- [What you have to do] Filter this listing down to the lines that contain the word "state", and copy them.
========
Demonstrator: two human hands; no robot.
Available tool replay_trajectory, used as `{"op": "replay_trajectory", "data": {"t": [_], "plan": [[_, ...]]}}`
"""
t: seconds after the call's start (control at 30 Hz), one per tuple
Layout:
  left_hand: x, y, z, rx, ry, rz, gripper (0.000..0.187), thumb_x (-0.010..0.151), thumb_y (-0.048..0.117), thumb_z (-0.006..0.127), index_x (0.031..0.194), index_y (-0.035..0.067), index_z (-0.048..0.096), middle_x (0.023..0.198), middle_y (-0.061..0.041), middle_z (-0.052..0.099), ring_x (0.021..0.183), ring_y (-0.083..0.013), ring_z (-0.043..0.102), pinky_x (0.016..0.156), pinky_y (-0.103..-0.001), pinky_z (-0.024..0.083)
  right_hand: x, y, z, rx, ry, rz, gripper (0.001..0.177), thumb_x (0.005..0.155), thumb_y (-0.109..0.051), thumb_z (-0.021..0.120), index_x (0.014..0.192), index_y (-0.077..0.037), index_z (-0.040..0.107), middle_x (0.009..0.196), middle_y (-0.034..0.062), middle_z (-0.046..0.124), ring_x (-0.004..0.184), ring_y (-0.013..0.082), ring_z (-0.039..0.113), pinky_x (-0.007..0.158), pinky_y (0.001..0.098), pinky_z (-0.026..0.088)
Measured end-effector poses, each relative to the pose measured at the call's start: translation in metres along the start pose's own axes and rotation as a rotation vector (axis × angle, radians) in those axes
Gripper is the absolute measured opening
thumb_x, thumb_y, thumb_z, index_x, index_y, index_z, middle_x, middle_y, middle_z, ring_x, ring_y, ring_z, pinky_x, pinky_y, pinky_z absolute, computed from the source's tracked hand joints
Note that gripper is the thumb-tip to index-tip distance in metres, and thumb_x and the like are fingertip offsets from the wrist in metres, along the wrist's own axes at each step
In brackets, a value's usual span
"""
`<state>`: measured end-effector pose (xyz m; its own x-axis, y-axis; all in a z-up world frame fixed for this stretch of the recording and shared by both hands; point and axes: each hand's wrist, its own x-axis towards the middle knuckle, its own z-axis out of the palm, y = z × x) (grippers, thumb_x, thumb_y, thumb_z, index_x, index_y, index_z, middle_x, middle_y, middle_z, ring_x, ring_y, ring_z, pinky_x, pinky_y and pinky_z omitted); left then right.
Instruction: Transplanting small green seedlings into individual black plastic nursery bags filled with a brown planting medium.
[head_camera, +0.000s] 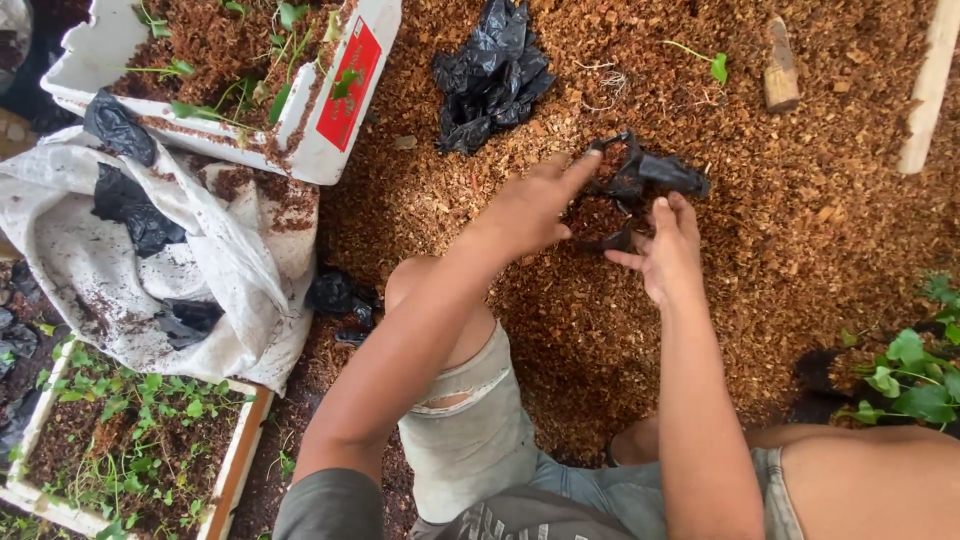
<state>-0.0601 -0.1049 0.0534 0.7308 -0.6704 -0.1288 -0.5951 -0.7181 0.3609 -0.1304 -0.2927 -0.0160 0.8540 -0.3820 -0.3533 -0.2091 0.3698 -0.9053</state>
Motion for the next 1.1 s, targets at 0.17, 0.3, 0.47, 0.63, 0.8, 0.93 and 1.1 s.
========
- [Answer for the task]
`<state>`: measured end-effector pose (xyz m; its own x-axis, y-axis; all in a z-up world frame fixed for this stretch of the recording and shared by both hands; point and axes: each hand's wrist, its own x-axis towards the middle knuckle, its own z-axis out of the palm, y = z × x) (grippers, thumb_x, thumb_y, thumb_z, index_x, index_y, index_z, middle_x, middle_y, middle_z, ring_x, ring_y, ring_z, pinky_x, pinky_y and pinky_z omitted); left then right.
<state>-0.0601 -0.1049 0.0534 0.7308 -0.6704 -0.1288 -0.5951 -0.7181 0.3609 -0.1304 -0.2927 -0.0160 0.8540 -0.3820 -0.3533 -0.2091 0.3698 -0.9053</state>

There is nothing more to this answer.